La Commission européenne, emmenée par le social-démocrate José Manuel Barroso, a reconnu pour la première fois le rôle des revenus minimums dans la lutte contre la pauvreté et l’amélioration de la qualité des emplois. C’est en effet l’une des mesures clés de son nouveau « paquet pour l’emploi » qu’elle a présenté le 18 avril.
Cette initiative, intitulée « Vers une reprise génératrice d’emploi », est composée d’une communication et de neuf documents de travail des services de la Commission (1). Elle vise tout particulièrement à stimuler la création d’emplois, à résoudre le problème de l’inadéquation des compétences, notamment en rapprochant les milieux éducatifs et professionnels, et à améliorer la mobilité de la main-d’œuvre, tout en associant davantage les partenaires sociaux. Bien qu’il s’agisse de mesures indicatives et non contraignantes, la Commission européenne a d’ores et déjà affirmé qu’elle s’en inspirerait lors de l’examen des plans budgétaires des Etats membres. Ses propositions doivent être examinées en profondeur les 6 et 7 septembre prochains, à l’occasion d’une conférence de haut niveau sur le thème de l’emploi.

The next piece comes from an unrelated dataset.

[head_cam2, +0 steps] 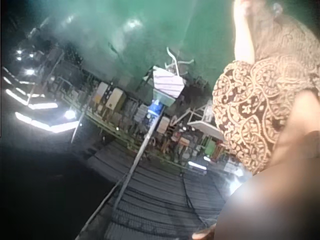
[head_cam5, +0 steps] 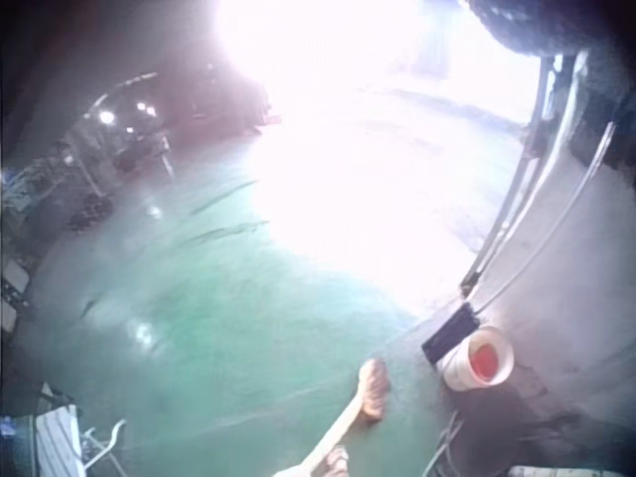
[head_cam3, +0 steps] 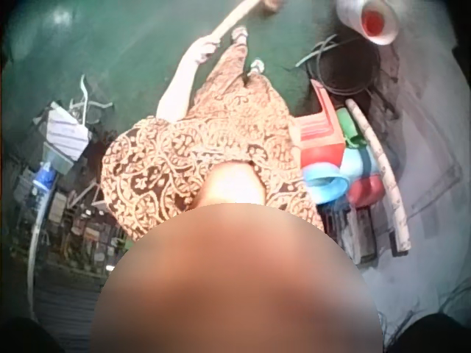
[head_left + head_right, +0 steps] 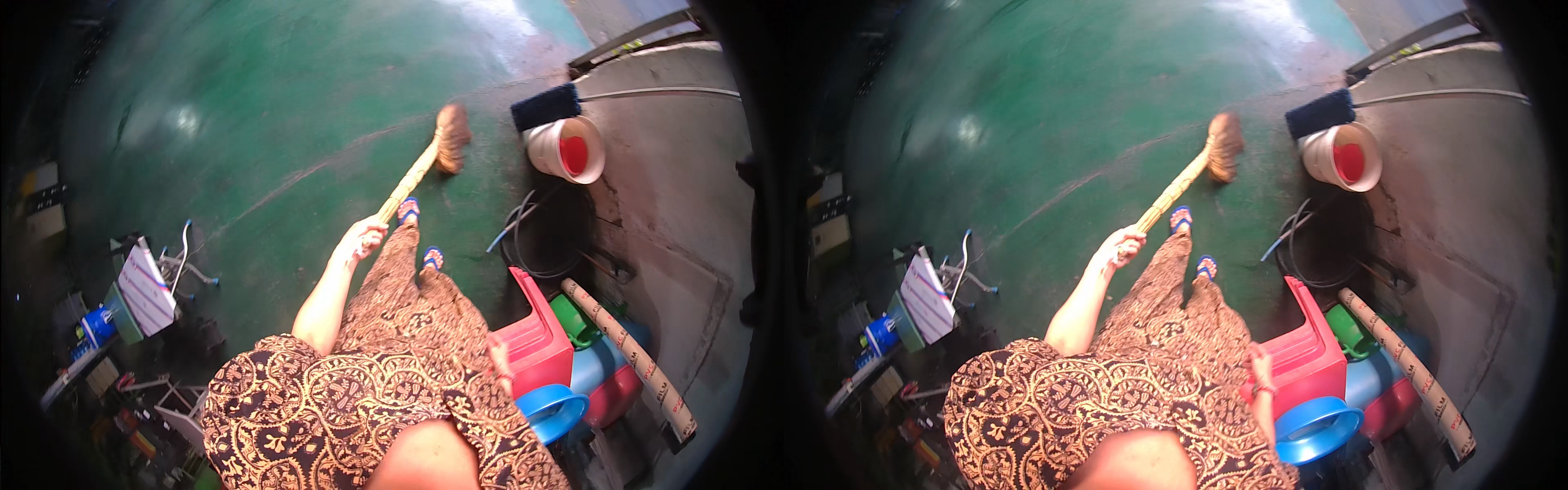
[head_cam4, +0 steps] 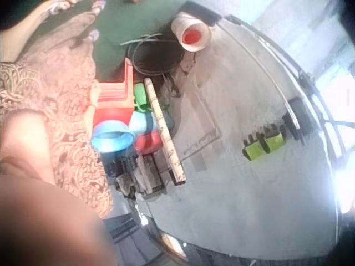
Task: The person sweeps a green floor with a broom and uses a dustpan to collect debris. They move around tables and chairs, sweeping different areas and gathering dirt into the dustpan.
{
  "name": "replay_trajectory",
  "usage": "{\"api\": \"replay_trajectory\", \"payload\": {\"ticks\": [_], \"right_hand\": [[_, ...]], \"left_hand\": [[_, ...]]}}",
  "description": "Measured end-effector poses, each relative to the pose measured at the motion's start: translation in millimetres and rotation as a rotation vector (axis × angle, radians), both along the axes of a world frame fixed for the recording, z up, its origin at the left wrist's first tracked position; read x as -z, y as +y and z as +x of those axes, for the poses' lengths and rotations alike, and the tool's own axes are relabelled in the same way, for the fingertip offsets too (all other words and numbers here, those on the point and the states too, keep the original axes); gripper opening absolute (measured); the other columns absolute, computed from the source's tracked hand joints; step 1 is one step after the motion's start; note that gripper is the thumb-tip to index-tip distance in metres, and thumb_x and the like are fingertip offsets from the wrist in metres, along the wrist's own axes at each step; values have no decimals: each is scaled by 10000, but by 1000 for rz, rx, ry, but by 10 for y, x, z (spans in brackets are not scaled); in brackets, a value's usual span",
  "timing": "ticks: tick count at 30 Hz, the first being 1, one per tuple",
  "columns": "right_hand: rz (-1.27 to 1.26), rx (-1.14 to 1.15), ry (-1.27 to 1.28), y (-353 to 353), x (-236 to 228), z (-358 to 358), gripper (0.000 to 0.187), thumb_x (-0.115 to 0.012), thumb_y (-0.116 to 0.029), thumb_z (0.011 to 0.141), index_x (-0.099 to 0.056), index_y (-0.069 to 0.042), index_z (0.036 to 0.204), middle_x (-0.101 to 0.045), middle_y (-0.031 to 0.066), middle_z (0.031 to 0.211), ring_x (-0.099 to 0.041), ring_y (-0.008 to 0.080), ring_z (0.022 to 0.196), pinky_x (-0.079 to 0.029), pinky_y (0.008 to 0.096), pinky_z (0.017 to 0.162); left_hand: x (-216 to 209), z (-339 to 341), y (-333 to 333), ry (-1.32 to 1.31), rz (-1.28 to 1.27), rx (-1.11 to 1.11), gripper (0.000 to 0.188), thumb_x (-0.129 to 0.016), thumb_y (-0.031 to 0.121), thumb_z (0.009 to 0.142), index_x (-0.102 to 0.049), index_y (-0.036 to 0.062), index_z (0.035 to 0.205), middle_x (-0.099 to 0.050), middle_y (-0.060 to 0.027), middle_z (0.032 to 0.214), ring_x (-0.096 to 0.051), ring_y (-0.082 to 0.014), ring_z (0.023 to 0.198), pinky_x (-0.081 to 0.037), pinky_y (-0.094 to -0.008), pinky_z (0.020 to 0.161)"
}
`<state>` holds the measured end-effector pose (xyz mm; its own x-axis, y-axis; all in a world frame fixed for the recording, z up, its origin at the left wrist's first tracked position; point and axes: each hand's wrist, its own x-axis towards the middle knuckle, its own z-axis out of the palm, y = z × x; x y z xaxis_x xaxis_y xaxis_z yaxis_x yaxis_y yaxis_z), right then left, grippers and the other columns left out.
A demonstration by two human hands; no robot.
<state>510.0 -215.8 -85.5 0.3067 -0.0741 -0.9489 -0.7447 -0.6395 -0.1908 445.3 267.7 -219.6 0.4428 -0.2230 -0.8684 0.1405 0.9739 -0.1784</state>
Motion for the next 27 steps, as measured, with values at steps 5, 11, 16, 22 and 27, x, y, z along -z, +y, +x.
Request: {"api": "replay_trajectory", "payload": {"ticks": [5,11,16,22,27], "right_hand": [[129,-75,-55,599,488,1111,280,-503,-146,886,-533,-44,1145,-631,44,792,-581,97,610,-473,223,511],[181,-298,-257,1761,433,1970,293,-457,-96,897,-538,-72,1177,-635,43,831,-598,116,678,-487,243,599],[433,-486,-631,2863,4,2025,305,-469,-73,886,-534,-51,1184,-637,57,808,-586,94,697,-475,233,629],[785,-223,36,3974,-523,1859,403,-454,-302,928,-508,-1,1189,-629,89,821,-599,135,711,-505,265,651],[728,-566,409,4550,-905,1889,677,-437,-621,829,-494,-26,1146,-576,78,926,-574,135,763,-512,289,625]], "left_hand": [[-679,-1281,85,261,58,-229,195,-572,-20,782,-419,48,883,-452,-13,628,-326,-12,353,-270,-138,267],[-1400,-1601,-142,511,294,-338,197,-589,-18,758,-448,50,878,-454,-19,632,-391,-28,404,-318,-145,311],[-1991,-1107,-54,469,553,-335,240,-588,-31,735,-446,47,912,-411,6,609,-362,-45,415,-297,-175,369],[-2269,-308,185,303,519,-191,529,-551,-43,754,-389,74,1243,-447,-55,692,-405,-67,458,-344,-188,377],[-2463,764,521,-102,689,-62,537,-556,-41,771,-360,79,1257,-450,-29,697,-400,-73,455,-357,-202,384]]}}
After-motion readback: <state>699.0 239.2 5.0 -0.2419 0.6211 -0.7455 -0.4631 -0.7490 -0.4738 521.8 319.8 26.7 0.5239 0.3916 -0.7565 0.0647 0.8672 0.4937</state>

La communication identifie une série de mesures pour éviter les pièges des bas salaires, y compris l’instauration d’un revenu minimum obligatoire, la réduction de la fiscalité sur le travail et l’introduction, dans certaines situations, de prestations complémentaires en faveur des travailleurs. Jusqu’ici persuadée que les salaires minimums étaient un frein à l’embauche, la Commission européenne reconnaît pour la première fois leur pertinence pour lutter contre la pauvreté et améliorer la qualité des emplois. « C’est une question d’économie et de justice sociale », affirme-t-elle pour justifier ce tournant idéologique. Elle soutient plus particulièrement l’introduction de revenus minimums « ajustés, en concertation avec les partenaires sociaux, pour refléter l’évolution de la conjoncture économique générale » et, au besoin, « différenciés en fonction des secteurs pour préserver la demande de main-d’œuvre ». A l’heure actuelle, il n’existe pas de salaire minimum obligatoire en Autriche, en Allemagne, en Italie et dans les pays scandinaves, même si la majorité des travailleurs de ces pays sont couverts par des accords sectoriels négociés collectivement.

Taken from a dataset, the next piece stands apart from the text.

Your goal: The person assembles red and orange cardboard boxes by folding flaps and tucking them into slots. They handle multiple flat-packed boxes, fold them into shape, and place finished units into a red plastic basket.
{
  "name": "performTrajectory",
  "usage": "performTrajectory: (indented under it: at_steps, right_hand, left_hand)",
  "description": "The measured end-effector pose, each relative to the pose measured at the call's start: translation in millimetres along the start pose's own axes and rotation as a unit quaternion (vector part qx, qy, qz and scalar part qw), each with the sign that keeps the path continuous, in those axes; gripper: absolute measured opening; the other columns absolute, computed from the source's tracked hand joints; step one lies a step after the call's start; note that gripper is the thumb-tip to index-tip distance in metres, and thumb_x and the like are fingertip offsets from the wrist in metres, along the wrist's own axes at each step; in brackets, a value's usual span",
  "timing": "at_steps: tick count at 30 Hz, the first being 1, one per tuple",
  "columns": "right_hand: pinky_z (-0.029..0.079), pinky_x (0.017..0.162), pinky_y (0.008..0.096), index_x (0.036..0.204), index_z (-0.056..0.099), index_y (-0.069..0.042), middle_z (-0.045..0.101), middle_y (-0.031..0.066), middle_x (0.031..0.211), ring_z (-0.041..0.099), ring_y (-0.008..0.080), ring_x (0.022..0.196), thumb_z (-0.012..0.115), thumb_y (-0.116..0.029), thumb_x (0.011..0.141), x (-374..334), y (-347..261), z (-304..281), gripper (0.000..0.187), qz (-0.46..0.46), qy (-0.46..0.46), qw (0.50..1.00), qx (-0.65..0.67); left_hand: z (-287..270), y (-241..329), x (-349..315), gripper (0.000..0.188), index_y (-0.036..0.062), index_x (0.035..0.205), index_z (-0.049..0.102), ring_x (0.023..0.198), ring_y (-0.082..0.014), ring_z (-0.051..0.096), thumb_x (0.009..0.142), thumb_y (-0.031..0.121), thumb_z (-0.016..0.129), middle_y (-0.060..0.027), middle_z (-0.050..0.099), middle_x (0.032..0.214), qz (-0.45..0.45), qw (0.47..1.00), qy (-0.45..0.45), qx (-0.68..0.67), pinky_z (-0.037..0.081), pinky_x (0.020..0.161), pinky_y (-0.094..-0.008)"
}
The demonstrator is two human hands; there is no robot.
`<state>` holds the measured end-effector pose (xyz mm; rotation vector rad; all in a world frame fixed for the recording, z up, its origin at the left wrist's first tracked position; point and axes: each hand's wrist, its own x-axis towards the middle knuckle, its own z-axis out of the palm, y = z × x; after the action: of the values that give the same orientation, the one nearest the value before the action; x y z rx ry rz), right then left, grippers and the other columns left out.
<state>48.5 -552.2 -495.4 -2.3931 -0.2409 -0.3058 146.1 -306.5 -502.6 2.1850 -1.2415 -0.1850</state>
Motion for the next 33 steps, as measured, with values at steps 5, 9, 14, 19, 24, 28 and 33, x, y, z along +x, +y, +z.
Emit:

Convaincue que la mobilité de la main-d’œuvre pourrait concourir à la croissance économique et à la hausse du nombre d’emplois, la Commission européenne encourage les Etats membres à lever les obstacles juridiques et pratiques à la libre circulation des travailleurs. Elle les invite plus particulièrement à permettre aux ressortissants des autres Etats membres d’avoir accès à leur fonction publique et à appliquer l’exportation des prestations de chômage pour une période de six mois au maximum pour les chômeurs qui partent s’installer dans un autre Etat membre afin d’y trouver un emploi. Elle demande en outre aux neuf pays qui maintiennent encore des restrictions à l’accès au marché du travail pour les Roumains et les Bulgares, dont la France, de les supprimer avant la fin de la période de transition fixée à 2013. De son côté, la Commission s’engage à lancer une consultation sur les possibilités d’immigration économique avant la fin 2012.
Parmi les autres mesures non contraignantes préconisées, la Commission européenne suggère de soutenir davantage les entreprises à caractère social, d’exploiter le potentiel élevé de création d’emplois du secteur de la santé et de faciliter la création d’emplois par des aides à l’embauche. Elle propose également de renforcer la gouvernance européenne via un tableau de bord permettant de suivre l’avancement des plans nationaux pour l’emploi et une intervention plus soutenue des instruments de financement de l’Union européenne pour la mise en œuvre des politiques de l’emploi.
(1) Parmi ces documents figurent notamment un document de consultation sur les possibilités de création d’emplois de qualité dans les services aux personnes et aux ménages, un document d’analyse sur les tendances et les défis des marchés du travail, un document de consultation sur un cadre de qualité pour les stages, un rapport sur l’avancement de l’initiative sur les perspectives d’emploi des jeunes, une évaluation de la notion de flexisécurité et un document sur la réforme des services européens pour l’emploi.